What needs to be done: Please repeat only the stretch of records running from the first line through the line that contains "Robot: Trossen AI".

%%

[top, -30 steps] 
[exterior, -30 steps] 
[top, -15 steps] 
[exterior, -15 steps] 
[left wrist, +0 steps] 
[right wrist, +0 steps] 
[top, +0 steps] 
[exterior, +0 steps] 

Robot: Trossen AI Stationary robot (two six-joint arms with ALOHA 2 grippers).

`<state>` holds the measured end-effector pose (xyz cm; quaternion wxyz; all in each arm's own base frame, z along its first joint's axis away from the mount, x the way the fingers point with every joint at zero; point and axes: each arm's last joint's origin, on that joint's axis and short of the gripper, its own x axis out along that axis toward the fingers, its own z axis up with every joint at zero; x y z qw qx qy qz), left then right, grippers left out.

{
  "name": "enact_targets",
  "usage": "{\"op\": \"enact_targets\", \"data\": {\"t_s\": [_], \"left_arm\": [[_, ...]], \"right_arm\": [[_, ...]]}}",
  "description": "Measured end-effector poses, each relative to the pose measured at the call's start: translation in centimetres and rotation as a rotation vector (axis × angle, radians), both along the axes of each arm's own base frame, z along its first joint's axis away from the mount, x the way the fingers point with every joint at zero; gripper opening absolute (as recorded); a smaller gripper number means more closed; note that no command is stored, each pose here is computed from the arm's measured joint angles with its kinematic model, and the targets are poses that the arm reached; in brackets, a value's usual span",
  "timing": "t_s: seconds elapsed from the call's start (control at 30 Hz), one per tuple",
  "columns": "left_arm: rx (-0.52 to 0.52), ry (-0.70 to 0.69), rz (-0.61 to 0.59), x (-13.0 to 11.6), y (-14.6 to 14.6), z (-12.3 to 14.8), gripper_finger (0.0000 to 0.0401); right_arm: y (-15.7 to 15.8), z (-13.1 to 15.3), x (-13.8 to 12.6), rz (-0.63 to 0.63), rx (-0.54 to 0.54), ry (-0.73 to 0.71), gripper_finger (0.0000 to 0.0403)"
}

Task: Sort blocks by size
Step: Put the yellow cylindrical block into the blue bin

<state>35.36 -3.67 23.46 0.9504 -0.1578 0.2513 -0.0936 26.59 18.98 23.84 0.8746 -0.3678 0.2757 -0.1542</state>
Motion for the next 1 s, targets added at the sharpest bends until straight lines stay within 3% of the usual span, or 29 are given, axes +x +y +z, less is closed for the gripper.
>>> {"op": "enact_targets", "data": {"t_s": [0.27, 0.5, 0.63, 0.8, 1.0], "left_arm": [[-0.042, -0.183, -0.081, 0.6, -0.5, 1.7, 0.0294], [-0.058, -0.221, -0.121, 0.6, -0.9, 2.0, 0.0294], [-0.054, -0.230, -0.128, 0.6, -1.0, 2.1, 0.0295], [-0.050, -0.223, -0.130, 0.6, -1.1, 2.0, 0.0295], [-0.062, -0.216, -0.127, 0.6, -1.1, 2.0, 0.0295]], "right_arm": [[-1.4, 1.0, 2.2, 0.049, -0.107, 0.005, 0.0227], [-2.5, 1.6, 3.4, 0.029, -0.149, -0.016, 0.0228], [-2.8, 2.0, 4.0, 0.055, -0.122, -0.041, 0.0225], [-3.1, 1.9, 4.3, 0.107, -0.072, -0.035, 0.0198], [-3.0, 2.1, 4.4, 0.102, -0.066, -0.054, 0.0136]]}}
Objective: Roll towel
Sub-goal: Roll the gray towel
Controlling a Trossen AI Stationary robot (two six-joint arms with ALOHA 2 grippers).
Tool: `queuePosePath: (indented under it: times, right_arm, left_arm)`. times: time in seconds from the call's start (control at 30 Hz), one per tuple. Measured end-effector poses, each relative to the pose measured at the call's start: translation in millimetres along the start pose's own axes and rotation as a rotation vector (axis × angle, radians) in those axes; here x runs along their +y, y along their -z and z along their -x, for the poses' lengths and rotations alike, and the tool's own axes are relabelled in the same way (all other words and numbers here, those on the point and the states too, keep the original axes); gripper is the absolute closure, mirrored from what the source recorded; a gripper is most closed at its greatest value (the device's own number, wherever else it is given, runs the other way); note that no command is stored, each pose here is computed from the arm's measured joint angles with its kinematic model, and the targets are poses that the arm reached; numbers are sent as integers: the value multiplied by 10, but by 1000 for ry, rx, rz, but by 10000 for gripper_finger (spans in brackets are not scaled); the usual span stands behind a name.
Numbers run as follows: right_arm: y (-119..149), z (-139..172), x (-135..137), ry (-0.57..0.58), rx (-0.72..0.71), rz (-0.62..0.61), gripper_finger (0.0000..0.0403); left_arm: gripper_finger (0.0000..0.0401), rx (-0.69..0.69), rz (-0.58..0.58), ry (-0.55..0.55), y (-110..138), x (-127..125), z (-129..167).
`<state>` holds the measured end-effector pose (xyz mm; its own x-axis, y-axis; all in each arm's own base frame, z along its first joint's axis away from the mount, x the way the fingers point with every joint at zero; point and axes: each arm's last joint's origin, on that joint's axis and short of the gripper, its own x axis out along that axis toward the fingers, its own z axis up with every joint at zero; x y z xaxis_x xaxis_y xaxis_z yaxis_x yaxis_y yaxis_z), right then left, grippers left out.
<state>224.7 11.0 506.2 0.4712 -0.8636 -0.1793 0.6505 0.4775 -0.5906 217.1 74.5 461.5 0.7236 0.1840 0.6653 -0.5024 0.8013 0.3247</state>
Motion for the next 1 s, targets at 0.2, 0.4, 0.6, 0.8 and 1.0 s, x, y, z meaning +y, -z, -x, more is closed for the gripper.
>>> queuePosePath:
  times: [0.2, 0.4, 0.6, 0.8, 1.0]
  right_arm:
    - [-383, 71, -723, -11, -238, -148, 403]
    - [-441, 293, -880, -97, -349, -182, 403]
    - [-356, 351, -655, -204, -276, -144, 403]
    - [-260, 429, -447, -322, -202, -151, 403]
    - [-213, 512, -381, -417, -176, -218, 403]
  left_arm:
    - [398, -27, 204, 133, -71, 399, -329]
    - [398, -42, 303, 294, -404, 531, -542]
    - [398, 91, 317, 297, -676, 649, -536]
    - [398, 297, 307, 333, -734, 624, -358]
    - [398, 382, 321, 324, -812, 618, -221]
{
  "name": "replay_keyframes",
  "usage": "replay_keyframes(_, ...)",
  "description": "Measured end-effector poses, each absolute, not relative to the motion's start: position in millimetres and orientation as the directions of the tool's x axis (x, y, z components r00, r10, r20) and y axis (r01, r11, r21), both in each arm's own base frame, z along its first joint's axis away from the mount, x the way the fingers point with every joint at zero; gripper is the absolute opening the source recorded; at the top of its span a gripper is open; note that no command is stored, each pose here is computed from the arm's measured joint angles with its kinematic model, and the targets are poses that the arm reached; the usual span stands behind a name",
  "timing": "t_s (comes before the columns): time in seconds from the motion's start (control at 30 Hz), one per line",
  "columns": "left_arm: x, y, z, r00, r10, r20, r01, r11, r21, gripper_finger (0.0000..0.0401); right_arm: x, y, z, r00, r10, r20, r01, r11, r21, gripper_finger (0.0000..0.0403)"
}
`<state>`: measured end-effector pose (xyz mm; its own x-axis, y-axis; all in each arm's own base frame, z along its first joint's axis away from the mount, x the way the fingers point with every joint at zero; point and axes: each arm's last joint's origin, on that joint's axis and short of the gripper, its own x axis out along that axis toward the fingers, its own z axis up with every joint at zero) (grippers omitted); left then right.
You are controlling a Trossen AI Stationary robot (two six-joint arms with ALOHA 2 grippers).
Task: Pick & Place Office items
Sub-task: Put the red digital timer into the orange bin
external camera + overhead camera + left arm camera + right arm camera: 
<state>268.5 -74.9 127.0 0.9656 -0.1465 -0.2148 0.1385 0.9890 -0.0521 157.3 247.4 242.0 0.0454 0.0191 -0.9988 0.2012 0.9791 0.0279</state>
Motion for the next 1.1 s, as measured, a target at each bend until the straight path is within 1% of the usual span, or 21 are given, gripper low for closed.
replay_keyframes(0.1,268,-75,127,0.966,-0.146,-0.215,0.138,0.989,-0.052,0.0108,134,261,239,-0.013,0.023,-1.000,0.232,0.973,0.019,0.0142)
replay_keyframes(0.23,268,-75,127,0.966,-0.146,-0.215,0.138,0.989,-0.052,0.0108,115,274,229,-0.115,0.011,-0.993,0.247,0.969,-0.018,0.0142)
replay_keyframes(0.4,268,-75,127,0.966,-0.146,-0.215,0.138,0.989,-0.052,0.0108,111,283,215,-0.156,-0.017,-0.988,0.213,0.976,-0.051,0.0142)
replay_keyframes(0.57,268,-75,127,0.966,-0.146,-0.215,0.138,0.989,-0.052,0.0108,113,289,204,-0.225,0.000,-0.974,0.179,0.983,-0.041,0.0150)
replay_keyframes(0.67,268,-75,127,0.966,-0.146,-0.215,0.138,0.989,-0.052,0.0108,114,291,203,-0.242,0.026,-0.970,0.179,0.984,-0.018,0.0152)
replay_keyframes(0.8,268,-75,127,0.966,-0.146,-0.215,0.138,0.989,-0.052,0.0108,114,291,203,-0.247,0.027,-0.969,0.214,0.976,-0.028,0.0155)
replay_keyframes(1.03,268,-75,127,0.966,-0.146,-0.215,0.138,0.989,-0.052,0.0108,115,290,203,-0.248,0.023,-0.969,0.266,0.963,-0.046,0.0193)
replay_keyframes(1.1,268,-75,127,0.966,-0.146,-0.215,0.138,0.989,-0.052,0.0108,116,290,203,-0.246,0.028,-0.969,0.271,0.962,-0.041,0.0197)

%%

Exercise solution:
[top, -30 steps] 
[exterior, -30 steps] 
[top, -15 steps] 
[exterior, -15 steps] 
[left wrist, +0 steps] 
[right wrist, +0 steps] 
[top, +0 steps] 
[exterior, +0 steps] 

Robot: Trossen AI Stationary robot (two six-joint arms with ALOHA 2 grippers).

No additional answer is needed.